Consider the following example
{{{#!hs
test :: Int -> (StaticPtr ([[Int]] -> [[Int]]), Int)
test x = (static (filter hasZero), c)
where
hasZero = any isZero
isZero = (0 ==)
c = x + 1
}}}
Here's a proposal to have the compiler deal with it:
1. Have the typechecker compute whether bindings are closed with the {{{tct_closed}}} flag.
2. When the typechecker finds a static form, allow the free vars to be bound at the top-level or be closed local bindings.
3. Desugar the {{{static e}}} to {{{StaticPtr key e}}}, but unlike the current implementation, don't produce a binding for it yet.
4. Run the FloatOut pass. If -O0 was specified, have it float things to the top level only. This should produce bindings of the form {{{v = StaticPtr _ _}}}.
5. Collect all such bindings into the static pointer table.
In our running example,
* Step (1) identifies bindings {{{["hasZero", "isZero"]}}} as closed.
* Step (2) checks that identifiers in {{{filter hasZero}}}, the body of {{{static}}}, are bound at the top-level (like {{{filter}}}) or are closed local bindings (like {{{hasZero}}}).

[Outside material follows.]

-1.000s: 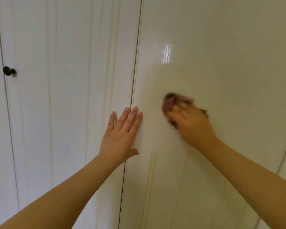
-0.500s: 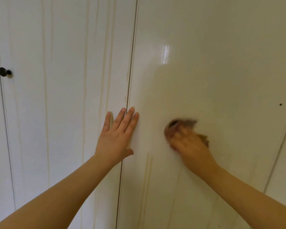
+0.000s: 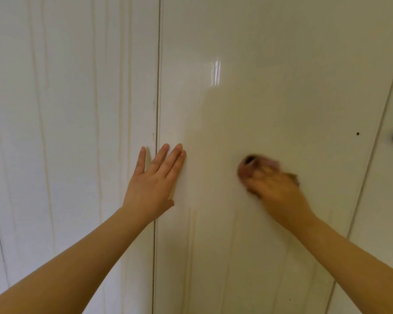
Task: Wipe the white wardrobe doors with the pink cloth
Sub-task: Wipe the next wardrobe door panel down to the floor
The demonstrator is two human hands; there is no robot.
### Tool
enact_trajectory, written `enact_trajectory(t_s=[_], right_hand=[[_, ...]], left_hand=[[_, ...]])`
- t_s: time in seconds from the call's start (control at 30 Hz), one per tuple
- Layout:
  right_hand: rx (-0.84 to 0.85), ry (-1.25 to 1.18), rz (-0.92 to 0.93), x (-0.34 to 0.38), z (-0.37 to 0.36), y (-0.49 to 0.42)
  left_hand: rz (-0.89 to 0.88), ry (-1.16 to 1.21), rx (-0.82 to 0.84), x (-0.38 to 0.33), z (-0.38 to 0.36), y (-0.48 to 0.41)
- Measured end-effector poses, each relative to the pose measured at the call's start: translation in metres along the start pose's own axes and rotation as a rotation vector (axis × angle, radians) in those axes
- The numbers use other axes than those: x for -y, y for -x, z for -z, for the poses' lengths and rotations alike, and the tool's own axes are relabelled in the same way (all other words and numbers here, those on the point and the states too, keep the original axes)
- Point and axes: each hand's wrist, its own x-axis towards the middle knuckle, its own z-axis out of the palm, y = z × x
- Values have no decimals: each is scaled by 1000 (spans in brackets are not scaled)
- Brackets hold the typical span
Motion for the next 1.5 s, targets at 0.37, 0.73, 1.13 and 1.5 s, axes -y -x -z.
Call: enact_trajectory(t_s=[0.37, 0.73, 1.13, 1.5], right_hand=[[-114, -45, -204, 10, -13, 16], [-140, -81, -456, -19, 12, 37], [-158, -90, -882, -51, 30, 67], [-112, -151, -803, -63, 43, 91]], left_hand=[[135, 26, -70, -22, -7, 0], [48, 176, -202, -97, 1, -25], [33, 184, -184, -143, -3, -47], [115, 206, -171, -161, -7, -50]])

* Step (3) desugars the static form to produce something like:
{{{#!hs
test :: Int -> (StaticPtr ([[Int]] -> [[Int]]), Int)
test x = (StaticPtr "key1" (filter hasZero), c)
where
hasZero = any isZero
isZero = (0 ==)
c = x + 1
}}}
* Step (4) runs the FloatOut pass that should move to the top level all needed bindings and subexpressions.
{{{#!hs
static1 :: StaticPtr ([[Int]] -> [[Int]])
static1 = StaticPtr "key1" (filter hasZero)
hasZero = any isZero
isZero = (0 ==)
test :: Int -> (StaticPtr ([[Int]] -> [[Int]]), Int)
test x = (static1, c)
where
c = x + 1
}}}
* Step (5) finds the binding {{{static1}}} and inserts it in the SPT.
Ideally, FloatOut would leave bindings of the form `v = Static ...`, but it is not clear if it will add also enclosing expressions `v = ... (Static ...) ...`. There are two ways to approach this:
1. Have the FloatOut pass always put `Static ...` in its own binding.
2. Have another pass do the job after FloatOut.
=== On testing closedness ===
Whether {{{hasZero}}} and {{{isZero}}} are given general types or not shouldn't affect the result in this case. However, constraints can be problematic:
{{{#!hs
test2 :: Binary a => a -> StaticPtr ByteString
test2 x = static (g x)
where
g = encode
}}}
{{{g}}} is gonna use the {{{Binary a}}} dictionary provided to {{{test2}}}, which makes the body of `g` not closed. The typechecker needs to report an error in this case. And this is why the renamer cannot check for //closedness//.